2022-11-30
Attending: Josh Moore (JM; aikido/books/coffee), John Kirkham (JK; hiking, reading), Sanket Verma (SV; video games & pixel art), Dennis Heimbigner (DH; drawing/guitar), Eric Perlman (EP; travel/bikes/trains), Martin Durant (MD; who has the time), Norman Rzepka (NR; kids & cooking), Ward Fisher (WF; video games/3d printers/wood & leather working), Isaac Virshup (IV; cooking < eating, bouldering), Davis Bennett (DB; birds & computer games), Brianna Pagán (BP; ultra running & my doggo) and welcoming: Dieu My Nguyen (DMN; NASA, replacing Brianna; CS in computational bio; travel, house plants, hiking)
TL;DR:
We have a new community member who joined today: Dieu My Nguyen from NASA. Thanks for attending the community meeting Dieu! 🙌🏻
Two Outreachy interns have been selected to work with Zarr for the next 3 months. BP asked if anyone is working on partial Zarr stores. After that, DB raised some opinions on the zarr-python slicing API, and lastly DH had some questions related to the V2 spec.
Updates:
- Outreachy Interns to work on Tutorials (AWA Brandon) and Testing Zip Stores (Weddy)! 🎉
- ZEP1 Project board and PRs: https://github.com/orgs/zarr-developers/projects/2/views/2
- PyData Global 2022:
Meeting Minutes:
- BP: Question around if anyone is doing work with partial zarr stores or live archives in zarrs.

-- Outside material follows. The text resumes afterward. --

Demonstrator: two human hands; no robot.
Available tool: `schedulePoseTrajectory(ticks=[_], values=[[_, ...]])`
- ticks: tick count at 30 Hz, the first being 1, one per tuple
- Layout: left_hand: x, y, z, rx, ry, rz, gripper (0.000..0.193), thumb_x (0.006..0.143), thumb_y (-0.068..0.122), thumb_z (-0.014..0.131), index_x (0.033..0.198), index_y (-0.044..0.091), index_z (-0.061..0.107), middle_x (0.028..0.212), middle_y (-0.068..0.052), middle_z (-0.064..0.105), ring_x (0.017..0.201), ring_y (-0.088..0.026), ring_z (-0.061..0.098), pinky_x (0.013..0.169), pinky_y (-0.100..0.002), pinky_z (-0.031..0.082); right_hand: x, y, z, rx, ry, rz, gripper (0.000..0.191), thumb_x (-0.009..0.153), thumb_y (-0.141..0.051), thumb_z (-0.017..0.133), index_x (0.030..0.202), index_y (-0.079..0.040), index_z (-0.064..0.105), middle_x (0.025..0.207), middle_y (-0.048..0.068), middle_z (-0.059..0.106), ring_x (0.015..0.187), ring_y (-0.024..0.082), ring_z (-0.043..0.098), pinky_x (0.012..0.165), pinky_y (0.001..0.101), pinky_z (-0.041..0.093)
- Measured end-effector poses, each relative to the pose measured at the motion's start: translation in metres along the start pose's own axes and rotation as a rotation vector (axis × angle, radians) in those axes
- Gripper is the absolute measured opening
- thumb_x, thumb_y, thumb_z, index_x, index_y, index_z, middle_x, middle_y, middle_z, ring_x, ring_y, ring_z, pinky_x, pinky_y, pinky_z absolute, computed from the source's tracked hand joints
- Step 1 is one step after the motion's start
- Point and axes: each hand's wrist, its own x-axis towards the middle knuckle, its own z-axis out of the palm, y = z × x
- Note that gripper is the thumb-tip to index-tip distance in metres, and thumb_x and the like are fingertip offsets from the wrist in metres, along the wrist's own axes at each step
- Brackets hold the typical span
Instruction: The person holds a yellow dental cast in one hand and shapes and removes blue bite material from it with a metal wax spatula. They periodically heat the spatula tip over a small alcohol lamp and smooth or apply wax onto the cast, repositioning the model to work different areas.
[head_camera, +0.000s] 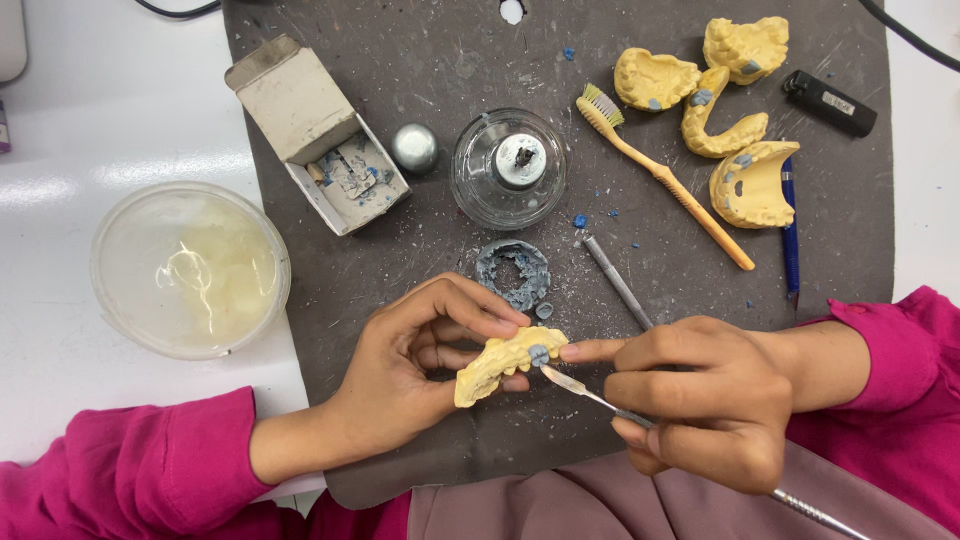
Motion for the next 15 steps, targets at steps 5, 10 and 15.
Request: schedulePoseTrajectory(ticks=[5,10,15], values=[[0.0004,-0.0001,0.0003,-0.014,-0.007,-0.005,0.033,0.087,-0.013,0.078,0.113,-0.002,0.061,0.131,-0.017,0.059,0.125,-0.029,0.07,0.099,-0.036,0.063,-0.0038,-0.001,-0.0003,0.05,0.018,0.042,0.028,0.083,0.01,0.066,0.062,0.003,0.048,0.076,0.019,0.062,0.07,0.022,0.061,0.079,0.0538,0.068],[0.0004,0.0004,0.0005,-0.019,0.002,-0.018,0.033,0.086,-0.013,0.077,0.113,-0.002,0.061,0.13,-0.017,0.059,0.125,-0.029,0.07,0.099,-0.037,0.063,-0.007,-0.0023,0.0006,0.044,0.015,0.062,0.027,0.083,0.01,0.067,0.063,0.003,0.05,0.076,0.019,0.063,0.071,0.021,0.061,0.079,0.054,0.068],[0.0003,0.0002,0.0007,-0.021,0.003,-0.018,0.033,0.086,-0.013,0.077,0.112,-0.002,0.061,0.13,-0.017,0.059,0.125,-0.029,0.07,0.099,-0.037,0.063,-0.0109,-0.0028,0.0019,0.048,0.007,0.068,0.029,0.085,0.01,0.068,0.065,0.002,0.049,0.078,0.019,0.064,0.072,0.022,0.062,0.08,0.054,0.068]])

- Growing in at least one dimension
- Good chunking strategies but not
- Pushing updates
- MD: Zarr has been sort of archivey. Good to talk about “append, append, append”. Updating data is less common. See Ryan’s strategy.
- BP: hackathon during AGU. Hub in LA if anyone wants to join.
- DB: if you have a well-defined shape then it should be ok. Chunks are never partial on disk. (At least that’s not variable)
- Changing origin would be expensive. (Rename everything)
- JK: if you are only using part of a chunk, it will fill with fill_value. Resizing could lead to zeroes. (MD: yes, recent shock)
- IV: ZEP3? BP: Yes. Should be contributing. Have done some work internally.
- DB: zarr-python slicing API: aged well? alternatives?
- critique points:
- process of adding static types to PRs led to looking at the slicing API
- https://github.com/zarr-developers/zarr-python/blob/main/zarr/indexing.py
- numpy has expressive slicing (integer, tuple, slice object, tuple of slice object, tuple of arrays)
- in Zarr, ever type in the polymorphism is a class. no interface in common
- spit out 2 things: number of chunks and with same arity set of operations to do on them
- maybe three levels of indexing, but perhaps order of operations depends on the compressor
- MD: looked at numpy’s implementations or is it in C.
- DB: assumed they were encumbered by organic growth
- MD: likely, but lots of testing. Also: normalizing to in-memory indexing (set of) then might be just one implementation
- DB: then imagined a package that solved the problem which could be shared with napari, etc.
- DH: looked at HDF5? (difficult) DB: maybe h5py since they handle the polymorphism.
- JM: possibly https://pypi.org/project/h5py-like/ too
- JK, dask array slicing? np slicing does a bunch of stuff. led to vindex and oindex.
- IV: views on arrays in Julia is really nice. JK: multidispatch helps (IV: and n-dim in the lang.)
- JK: there was a performance issue on slicing, now fixed, but likely just a subset.
- critique points:
- DH: questions about v2.
- feedback for JS about the current nczarr extensions
- shape of an array isn’t fixed? stated anywhere (JM: explained recent issues)
- scalars (arrays of rank 0) are ok?
- char type (in numpy)? (like a scalar string)
- IV: strings? DH: fixed length is in, but varlength proposed and close to varlen arrays.